I learned a few lessons along the way. Firstly, I discovered it was important to get onto the idea very early in the piece. You get more traction if you can time your lecture or sermon to the day or month of the anniversary, not just the year. So the abolition of the slave trade was celebrated in February and March (which marked the second and final readings in parliament). It was good to be delivering the material then, rather than just discovering it later in the year. That meant factoring in some lead time for research.

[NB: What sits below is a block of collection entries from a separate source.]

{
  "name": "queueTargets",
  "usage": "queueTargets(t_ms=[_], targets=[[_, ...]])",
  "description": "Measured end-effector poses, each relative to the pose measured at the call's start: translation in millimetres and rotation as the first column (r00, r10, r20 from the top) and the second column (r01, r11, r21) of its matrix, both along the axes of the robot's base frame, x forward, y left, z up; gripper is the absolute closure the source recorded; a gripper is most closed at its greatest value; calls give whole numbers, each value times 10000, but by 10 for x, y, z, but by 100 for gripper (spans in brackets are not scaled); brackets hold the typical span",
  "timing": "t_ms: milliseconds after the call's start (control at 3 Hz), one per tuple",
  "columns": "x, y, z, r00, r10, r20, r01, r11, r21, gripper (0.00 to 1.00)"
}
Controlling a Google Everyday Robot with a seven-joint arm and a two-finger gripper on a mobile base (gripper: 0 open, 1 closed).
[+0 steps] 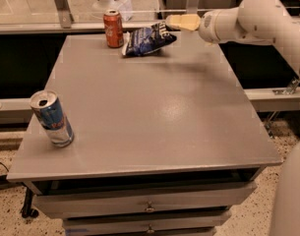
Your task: Move blue chip bag near coke can
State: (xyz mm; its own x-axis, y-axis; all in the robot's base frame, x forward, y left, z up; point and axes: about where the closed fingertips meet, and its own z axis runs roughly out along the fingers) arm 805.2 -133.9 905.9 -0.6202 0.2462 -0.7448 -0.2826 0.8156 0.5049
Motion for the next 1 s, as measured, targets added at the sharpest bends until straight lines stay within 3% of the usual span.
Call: queueTargets(t_ms=[333,667,1000], targets=[[-314,-433,160,9948,361,952,-401,9983,413,0],[-413,-613,200,9881,486,1462,-487,9988,-24,0],[-404,-602,191,9882,498,1448,-496,9988,-48,0]])
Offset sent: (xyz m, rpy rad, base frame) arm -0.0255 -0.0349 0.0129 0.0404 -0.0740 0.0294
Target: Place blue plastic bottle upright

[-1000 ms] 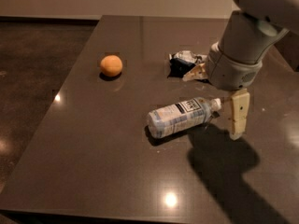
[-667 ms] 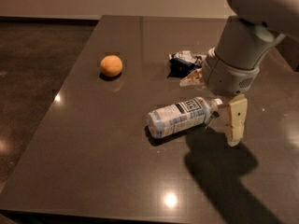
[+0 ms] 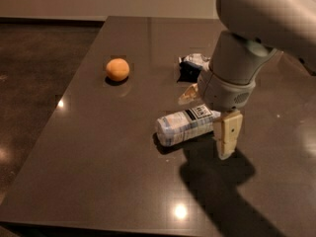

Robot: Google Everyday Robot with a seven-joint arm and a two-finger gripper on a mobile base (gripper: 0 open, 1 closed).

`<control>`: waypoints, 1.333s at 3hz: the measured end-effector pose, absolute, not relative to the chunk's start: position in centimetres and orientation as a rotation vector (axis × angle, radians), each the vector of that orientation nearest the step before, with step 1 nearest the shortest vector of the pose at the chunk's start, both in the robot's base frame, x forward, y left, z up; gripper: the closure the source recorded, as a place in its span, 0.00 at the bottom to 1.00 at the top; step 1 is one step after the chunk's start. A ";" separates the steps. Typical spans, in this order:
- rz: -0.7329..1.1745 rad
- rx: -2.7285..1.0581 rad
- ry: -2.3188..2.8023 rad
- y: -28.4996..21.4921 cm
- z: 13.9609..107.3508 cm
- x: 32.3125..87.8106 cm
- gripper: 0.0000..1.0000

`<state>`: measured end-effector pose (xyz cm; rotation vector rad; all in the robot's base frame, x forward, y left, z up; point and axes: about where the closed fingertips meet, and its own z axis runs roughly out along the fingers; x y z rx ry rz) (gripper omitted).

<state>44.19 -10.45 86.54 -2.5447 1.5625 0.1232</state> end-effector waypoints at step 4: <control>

Secondly, I also realized it was important to read original sources and not just rely on secondary materials. For example, I read Wilberforce’s main book, which was not on the slave trade at all, and I reread parts of the Calvin’s Institutes and read some of his sermons for the first time.

Thirdly, it’s good not just to read the sympathetic biographies; they can occasionally tend towards hagiography.

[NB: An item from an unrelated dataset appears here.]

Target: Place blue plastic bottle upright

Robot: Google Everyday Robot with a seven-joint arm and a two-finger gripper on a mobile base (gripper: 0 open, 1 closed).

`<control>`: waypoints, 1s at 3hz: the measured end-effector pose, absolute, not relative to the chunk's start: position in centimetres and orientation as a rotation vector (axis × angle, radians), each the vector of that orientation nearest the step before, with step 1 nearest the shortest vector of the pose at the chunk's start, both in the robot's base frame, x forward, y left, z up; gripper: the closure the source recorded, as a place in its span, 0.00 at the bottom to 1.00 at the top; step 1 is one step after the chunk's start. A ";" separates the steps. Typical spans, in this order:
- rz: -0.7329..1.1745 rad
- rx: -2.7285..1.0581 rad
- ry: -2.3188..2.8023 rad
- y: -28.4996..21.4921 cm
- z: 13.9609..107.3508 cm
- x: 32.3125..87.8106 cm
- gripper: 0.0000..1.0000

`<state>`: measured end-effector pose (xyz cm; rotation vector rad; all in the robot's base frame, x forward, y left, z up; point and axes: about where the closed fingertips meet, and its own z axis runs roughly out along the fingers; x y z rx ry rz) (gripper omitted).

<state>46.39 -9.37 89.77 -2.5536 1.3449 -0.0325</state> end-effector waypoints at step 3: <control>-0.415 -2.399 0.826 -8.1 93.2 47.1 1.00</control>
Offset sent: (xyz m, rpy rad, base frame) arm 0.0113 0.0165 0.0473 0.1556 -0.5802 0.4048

Lastly, for most plausible traction, I suspect you need to stick to anniversaries that are multiples of 100 (with the exception that some multiples of 50 make sense too, like 250).

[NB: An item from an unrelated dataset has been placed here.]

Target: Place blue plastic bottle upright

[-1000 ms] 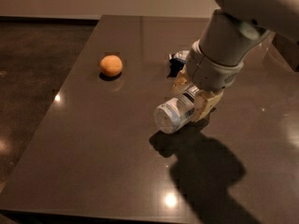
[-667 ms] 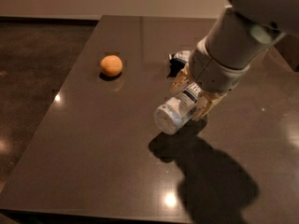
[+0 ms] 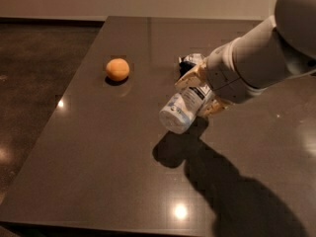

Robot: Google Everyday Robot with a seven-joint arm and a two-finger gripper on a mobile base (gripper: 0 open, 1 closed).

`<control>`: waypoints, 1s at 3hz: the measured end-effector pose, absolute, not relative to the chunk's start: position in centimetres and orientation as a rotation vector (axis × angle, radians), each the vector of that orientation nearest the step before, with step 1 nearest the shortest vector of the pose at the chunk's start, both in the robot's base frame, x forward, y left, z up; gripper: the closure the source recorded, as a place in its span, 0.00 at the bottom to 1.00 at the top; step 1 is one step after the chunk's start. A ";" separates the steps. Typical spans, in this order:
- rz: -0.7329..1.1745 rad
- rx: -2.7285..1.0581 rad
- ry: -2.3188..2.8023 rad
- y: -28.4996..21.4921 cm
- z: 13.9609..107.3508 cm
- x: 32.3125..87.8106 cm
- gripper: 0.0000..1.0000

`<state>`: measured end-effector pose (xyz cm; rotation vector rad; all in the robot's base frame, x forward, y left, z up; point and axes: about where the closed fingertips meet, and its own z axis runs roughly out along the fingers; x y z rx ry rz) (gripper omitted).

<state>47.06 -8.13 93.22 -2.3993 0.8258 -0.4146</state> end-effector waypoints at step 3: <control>-0.773 -2.212 0.514 -6.5 95.7 50.0 1.00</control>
Offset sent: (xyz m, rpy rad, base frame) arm 0.0397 0.0187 0.0193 0.0973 -0.5149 0.1272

Anyway, all this leads me to my question: what major anniversaries would the evangelical world celebrate in 2010? Are there websites that list important events with major anniversaries occurring in particular years? I reckon the big one for 2011 is the 400th anniversary of the publication of the Authorized (King James) Version of the Bible. But I’m struggling for 2010! Any ideas?

Here’s the best my colleague Jim could come up with for 2010:

1510 Luther’s trip to Rome (500 years)
1560 Death of Melanchthon (April 19—450 years)
1560 First full edition of the Geneva Bible (450 years, but not published in England until later)
1910 Ridley College, Melbourne, formed (100 years)

I think I need something bigger!

4 thoughts on “2010: A big year for evangelicals?

  1. John, thanks very much for this link. It is just what I was looking for, but would not have the depth of history to compile.

    Do you know if Evangelicals Now have published something like this in previous years?

    For me, the anniversaries of the births of John Bradford (500), CT Studd (150), FF Bruce and Paul White (100) are of greatest interest, along with the centenary of the publication of the Fundamentals. (I notice Kel Richards did a talk on Paul White, the Jungle Doctor at the Australia Day Convention recently)

    The deaths of Melanchthon & Zinzendorf 450 and 250 years ago, the publication of the Geneva Bible could also make interesting Minister’s letters for the weekly bulletin.

    And the sacking of Rome 1600 years ago alerts me to a period of history I know little about. I know we did it at school, but not a lot is coming back to me!

    Thanks again John.

  2. Sandy,
    Every year since 2000, by Joy Horn (you can search by author name on their site).
    So look for it next year everyone! Some meaty anniversaries there.
    I would like to add “the anniversary of The infamous Essays and Reviews, the manifesto of modern liberal Anglicanism, was published in February 1860, generating enormous controversy” to your list. It is not an anniversary we should celebrate, but I would like to see some commentary about the pitfalls of liberalism from time to time.

  3. John, it would be an extra thing to make me think, as I know nothing about it. Maybe it would combine with something on the Fundamentals, which were responding in part to liberalism, if I understand correctly.